Scheduled cluster outage

Write-up

As you may be aware, we have recently been making changes to how we roll out code and how we route traffic to new servers after we deploy code (forum post). This has already started paying dividends in the form of a few outages that didn't happen thanks to a big chunk of custom logic not being required anymore; and deployments are now faster and more reliable.

However, we are still in an intermediary state in which our legacy systems are still responsible for updating the new Load balancers with updated lists of server targets, and a corner-case in this logic broke out last night. The logic for updating server targets ran periodically unless a maintenance operation was ongoing, and crucially, it didn't run proactively when an engineer deployed code.

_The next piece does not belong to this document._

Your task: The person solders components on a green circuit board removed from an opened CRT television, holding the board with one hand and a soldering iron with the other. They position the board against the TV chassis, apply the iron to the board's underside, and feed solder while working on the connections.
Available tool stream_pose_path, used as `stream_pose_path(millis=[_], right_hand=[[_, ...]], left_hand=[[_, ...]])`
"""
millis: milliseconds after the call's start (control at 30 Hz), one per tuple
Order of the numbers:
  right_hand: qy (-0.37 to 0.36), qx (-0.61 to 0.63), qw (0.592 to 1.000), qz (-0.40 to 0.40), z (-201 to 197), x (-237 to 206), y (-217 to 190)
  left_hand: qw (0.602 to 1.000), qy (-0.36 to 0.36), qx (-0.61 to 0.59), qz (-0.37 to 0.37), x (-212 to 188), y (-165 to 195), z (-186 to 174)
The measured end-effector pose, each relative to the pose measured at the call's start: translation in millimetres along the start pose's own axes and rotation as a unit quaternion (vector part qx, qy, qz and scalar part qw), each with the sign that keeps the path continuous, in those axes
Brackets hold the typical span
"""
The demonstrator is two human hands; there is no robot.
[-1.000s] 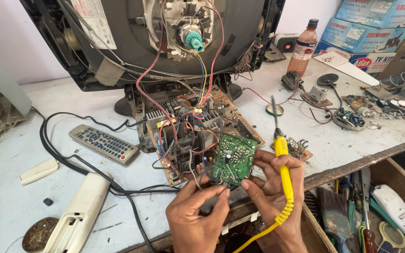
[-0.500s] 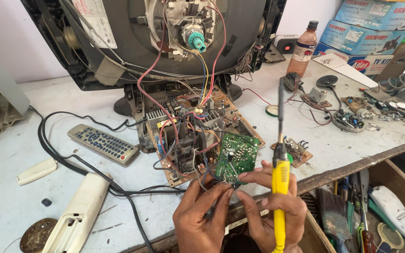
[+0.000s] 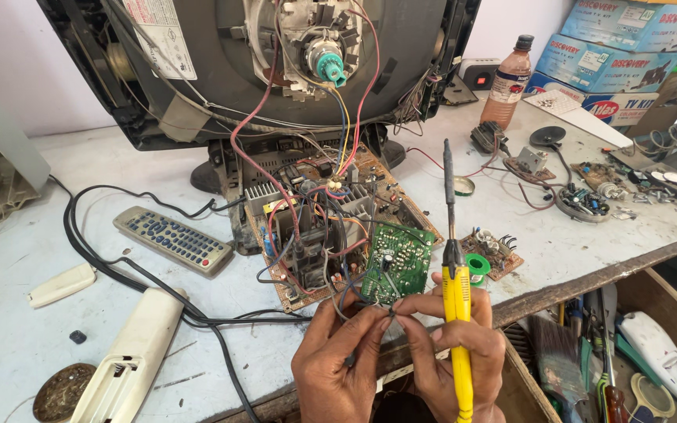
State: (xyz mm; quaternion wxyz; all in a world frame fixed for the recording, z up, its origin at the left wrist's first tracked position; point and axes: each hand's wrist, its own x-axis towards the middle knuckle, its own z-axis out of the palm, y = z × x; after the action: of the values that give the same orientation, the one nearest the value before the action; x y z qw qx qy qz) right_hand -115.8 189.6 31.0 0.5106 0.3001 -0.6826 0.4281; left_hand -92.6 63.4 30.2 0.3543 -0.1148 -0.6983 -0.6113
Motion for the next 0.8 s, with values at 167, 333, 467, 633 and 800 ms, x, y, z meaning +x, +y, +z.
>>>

Since a big portion of the deploy operation counted as a "maintenance operation", our logic relied on always having a few seconds in between deploys, in order to update the list of servers our Load Balancer should point to.

On the November 3rd incident, a few extra compounding factors (a transient failure in a build process, some of the aforementioned speedups, and bad luck), caused some deploys to be queued and to occur in fast enough succession that the Load Balancer didn't get updated targets by the time the second deployment started and started a new "maintenance" operation.

As a result, for the duration of the second deployment, our Load Balancer directed traffic to instances that had been torn down, and this broke the immediate cluster.

This morning (November 4th) an almost identical issue occurred in our scheduled cluster, which, for different reasons, was deployed twice in very short succession, quickly enough to not let our background process update the Load balancer's list of targets.

We fixed this issue entirely by adding an additional guarantee that the list of targets gets updated at the end of every successful deployment, which should ensure that this cannot happen again.